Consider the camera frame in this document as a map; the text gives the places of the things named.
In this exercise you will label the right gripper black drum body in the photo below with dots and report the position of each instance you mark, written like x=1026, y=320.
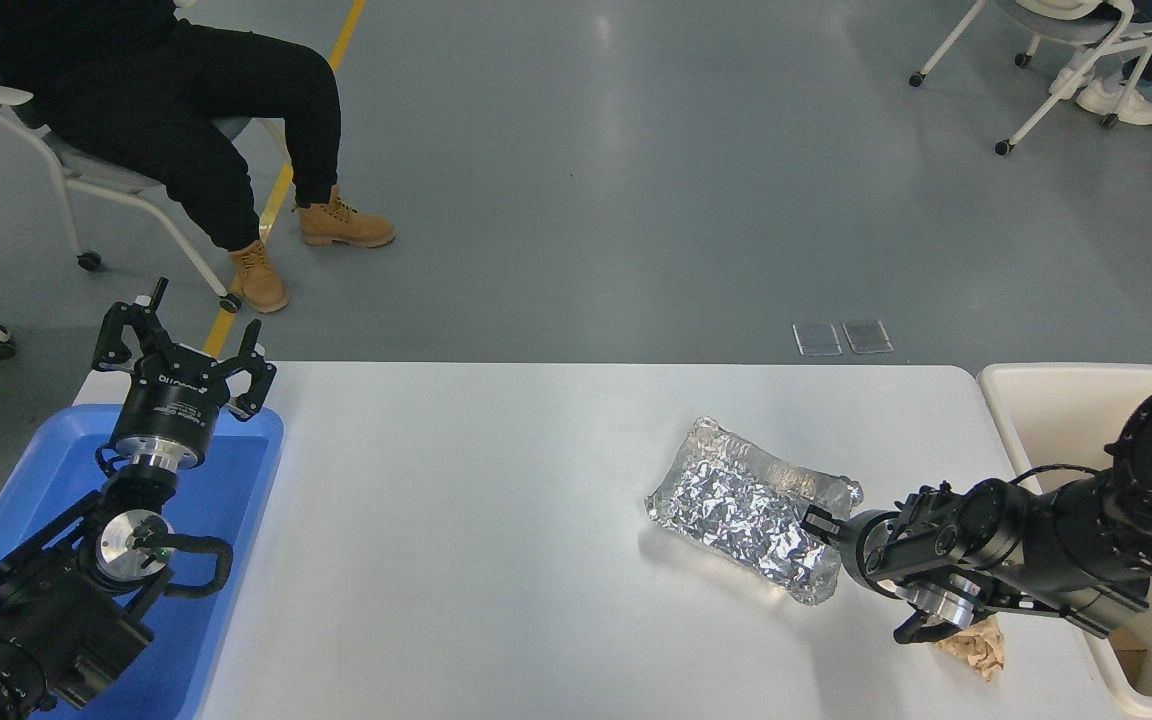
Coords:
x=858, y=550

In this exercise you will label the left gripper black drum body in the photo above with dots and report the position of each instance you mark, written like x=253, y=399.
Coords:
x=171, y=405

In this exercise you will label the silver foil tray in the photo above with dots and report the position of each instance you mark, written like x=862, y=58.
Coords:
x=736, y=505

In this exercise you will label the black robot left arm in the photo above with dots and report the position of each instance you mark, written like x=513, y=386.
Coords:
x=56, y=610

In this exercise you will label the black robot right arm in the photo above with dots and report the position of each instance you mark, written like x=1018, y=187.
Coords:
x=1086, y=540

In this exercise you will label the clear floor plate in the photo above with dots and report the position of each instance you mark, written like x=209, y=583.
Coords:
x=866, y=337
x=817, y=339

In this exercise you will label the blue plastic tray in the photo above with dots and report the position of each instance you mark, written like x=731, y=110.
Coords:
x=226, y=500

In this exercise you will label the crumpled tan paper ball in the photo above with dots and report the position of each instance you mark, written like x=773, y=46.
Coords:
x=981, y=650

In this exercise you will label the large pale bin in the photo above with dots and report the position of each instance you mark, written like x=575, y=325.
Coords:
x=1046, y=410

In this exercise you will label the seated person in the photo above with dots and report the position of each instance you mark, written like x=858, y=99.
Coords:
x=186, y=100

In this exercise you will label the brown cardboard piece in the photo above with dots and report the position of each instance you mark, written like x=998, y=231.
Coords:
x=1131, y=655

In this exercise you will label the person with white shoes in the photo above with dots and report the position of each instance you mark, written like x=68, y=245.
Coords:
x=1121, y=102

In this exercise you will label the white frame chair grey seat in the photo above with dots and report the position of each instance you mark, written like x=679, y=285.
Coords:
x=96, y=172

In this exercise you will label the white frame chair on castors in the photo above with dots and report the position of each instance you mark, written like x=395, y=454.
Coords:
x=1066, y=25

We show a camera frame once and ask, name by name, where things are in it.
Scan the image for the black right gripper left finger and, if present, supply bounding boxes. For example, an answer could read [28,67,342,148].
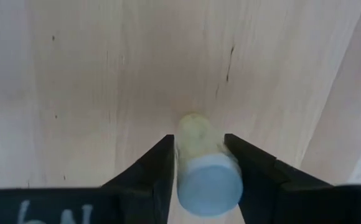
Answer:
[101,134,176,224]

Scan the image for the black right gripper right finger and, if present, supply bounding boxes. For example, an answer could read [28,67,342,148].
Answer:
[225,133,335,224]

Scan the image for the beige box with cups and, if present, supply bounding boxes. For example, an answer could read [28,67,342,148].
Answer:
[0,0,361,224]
...
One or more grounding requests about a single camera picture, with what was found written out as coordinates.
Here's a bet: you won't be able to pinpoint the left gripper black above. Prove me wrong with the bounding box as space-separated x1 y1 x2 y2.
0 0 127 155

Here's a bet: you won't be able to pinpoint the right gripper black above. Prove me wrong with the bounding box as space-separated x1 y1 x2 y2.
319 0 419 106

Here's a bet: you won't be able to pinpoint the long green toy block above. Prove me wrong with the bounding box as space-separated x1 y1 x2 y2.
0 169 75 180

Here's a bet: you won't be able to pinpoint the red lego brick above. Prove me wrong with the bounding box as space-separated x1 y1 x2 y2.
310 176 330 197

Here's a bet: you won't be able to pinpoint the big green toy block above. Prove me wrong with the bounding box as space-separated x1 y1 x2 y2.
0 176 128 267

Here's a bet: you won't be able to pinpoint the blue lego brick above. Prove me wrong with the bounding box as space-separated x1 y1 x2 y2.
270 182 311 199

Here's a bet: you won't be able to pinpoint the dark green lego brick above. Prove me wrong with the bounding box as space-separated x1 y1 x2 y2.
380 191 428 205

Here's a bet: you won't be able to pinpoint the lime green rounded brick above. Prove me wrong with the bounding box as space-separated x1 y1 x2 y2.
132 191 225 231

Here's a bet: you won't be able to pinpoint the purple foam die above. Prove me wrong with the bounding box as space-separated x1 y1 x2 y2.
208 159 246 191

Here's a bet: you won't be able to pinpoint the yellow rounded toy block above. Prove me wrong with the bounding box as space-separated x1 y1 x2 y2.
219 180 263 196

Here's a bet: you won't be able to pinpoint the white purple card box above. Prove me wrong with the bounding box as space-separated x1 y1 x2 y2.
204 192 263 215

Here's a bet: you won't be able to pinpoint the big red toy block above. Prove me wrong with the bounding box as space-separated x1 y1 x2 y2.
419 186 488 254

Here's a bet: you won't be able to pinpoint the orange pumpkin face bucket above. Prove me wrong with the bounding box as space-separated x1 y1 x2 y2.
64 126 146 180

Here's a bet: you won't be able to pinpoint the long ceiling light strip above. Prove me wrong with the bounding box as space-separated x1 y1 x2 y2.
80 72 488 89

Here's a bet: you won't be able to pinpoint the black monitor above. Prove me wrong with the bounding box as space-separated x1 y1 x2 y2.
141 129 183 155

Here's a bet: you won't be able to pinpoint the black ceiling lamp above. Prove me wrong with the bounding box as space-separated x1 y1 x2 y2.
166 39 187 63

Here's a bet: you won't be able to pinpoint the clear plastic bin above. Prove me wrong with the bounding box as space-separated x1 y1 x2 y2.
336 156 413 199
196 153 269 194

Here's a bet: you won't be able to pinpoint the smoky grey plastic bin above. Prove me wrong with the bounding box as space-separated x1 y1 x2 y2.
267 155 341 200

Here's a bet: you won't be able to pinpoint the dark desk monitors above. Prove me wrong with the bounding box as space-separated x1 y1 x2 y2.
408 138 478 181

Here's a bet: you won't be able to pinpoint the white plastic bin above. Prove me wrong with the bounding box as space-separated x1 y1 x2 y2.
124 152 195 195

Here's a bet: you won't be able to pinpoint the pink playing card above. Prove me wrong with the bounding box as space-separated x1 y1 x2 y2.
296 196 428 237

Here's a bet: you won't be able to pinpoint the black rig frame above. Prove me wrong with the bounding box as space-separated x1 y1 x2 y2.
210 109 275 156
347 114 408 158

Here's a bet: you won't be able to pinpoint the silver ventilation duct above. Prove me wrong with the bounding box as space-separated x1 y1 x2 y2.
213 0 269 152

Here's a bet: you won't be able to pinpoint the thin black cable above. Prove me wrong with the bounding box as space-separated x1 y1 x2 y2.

WHAT THIS TASK INVOLVES – If a line in the records includes the string "chair", copy it.

RESPONSE TO THIS EXERCISE –
In this exercise you will label the white frame chair grey seat in the photo above with dots and report the position of each instance you mark, written like x=679, y=285.
In this exercise you will label the white frame chair on castors in the photo above with dots and report the position of each instance you mark, written like x=395, y=454.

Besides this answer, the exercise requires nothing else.